Un espace public apaisé
« Dans la rue, les gens n’hésitent pas à s’approcher de Syoux, les familles avec enfants comme les personnes marginales. On la brosse, on la câline… et on discute. Sa présence apporte beaucoup de douceur et permet d’apaiser l’espace public », dépeint Lucie Calou, médiatrice professionnelle à Oméga et initiatrice de cette maraude équine avec Marie Pési. Cynthia revient de sa petite balade avec Syoux, se met à discuter avec Emmeline Ribeiro, l’infirmière de la maraude, qui lui tend une soupe chaude, en profite pour voir si tout va bien.
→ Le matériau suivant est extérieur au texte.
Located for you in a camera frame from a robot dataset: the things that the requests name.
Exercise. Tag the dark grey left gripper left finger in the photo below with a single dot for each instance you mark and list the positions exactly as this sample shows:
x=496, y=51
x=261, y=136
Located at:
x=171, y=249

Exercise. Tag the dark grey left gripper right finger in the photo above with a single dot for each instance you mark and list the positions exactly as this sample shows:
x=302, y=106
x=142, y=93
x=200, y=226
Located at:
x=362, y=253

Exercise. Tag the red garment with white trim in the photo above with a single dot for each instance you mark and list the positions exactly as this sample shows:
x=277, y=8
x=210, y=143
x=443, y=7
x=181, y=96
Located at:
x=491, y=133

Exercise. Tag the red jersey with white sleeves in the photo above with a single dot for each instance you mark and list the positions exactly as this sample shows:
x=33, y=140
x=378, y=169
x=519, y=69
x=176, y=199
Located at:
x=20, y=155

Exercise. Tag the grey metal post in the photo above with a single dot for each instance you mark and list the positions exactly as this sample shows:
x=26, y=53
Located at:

Cynthia partage un souvenir que la ponette a fait renaître : « quand j’étais petite, ma famille d’accueil m’a inscrite à des cours d’équitation. J’avais eu 17 sur 20 à la fin de l’année. Ça, c’est resté gravé là », dit-elle en montrant son cœur. Il y a aussi beaucoup de tendresse dans la voix de Moïse, casquette, barbe hirsute et fauteuil roulant, quand il décrit son émotion à passer quelques minutes seul avec la ponette, sa grosse tête sur son épaule. « Mes parents avaient des chevaux, une petite carriole… C’est plein de souvenirs, je suis très ému. » Comme Moïse, ce soir-là, ils et elles sont une dizaine à attendre la maraude et sa médiatrice à gros sabots sur la place du marché de Saint-Cybard, un autre quartier d’Angoulême. Un nombre de personnes jamais aussi élevé quand Syoux n’y est pas :
« La présence de la ponette nous permet de doubler le nombre de personnes rencontrées en une soirée. La place de l’animal dans l’espace public, on voit ce que cela peut apporter en termes de lien de confiance et d’apaisement. On a vu des personnes à la rue, complètement mutiques, échanger avec nous depuis qu’il y a la ponette, ce n’est pas anodin. » Cédric Jégou, directeur d’Oméga
Réinsertion sociale à l’écurie
Pour ce fin observateur des difficultés sociales, il faut expérimenter, toujours, et ancrer dans le temps les actions qui fonctionnent. « On sent que l’on a, dans le social, de moins en moins de marges de progression. Un chiffre pour comprendre ce à quoi nous faisons face actuellement : sur 380 personnes sans abri ou marginales rencontrées lors des maraudes cette année, 124 avaient moins de 25 ans », détaille-t-il. Alors, pour son l’association, le défi est de remobiliser ces jeunes pour leur permettre de se réinsérer. Et là encore, Syoux et ses congénères peuvent jouer un rôle : « On voudrait, avec Marie Pési, amener des personnes à l’écurie, proposer des séances de réinsertion professionnelle et sociale, fixer des objectifs autour du soin à apporter aux chevaux », projette Lucie Calou. Cathy, 54 ans, à la rue depuis 2 ans, est déjà volontaire pour l’expérimentation aux écuries. Mais en attendant que cela soit mis en place, il lui faut trouver où dormir ce soir-là. « On m’a piqué ma place près de la médiathèque, alors je vais voir sous le porche de l’église », soupire-t-elle en lustrant la robe de Syoux. Avant de lancer aux médiateur·ices, regard pétillant et voix éraillée : « Elle est toute douce et chaude, Syoux ! Vous me la prêtez pour la nuit ? ». Encore une vocation inattendue et bienfaisante pour la ponette médiatrice.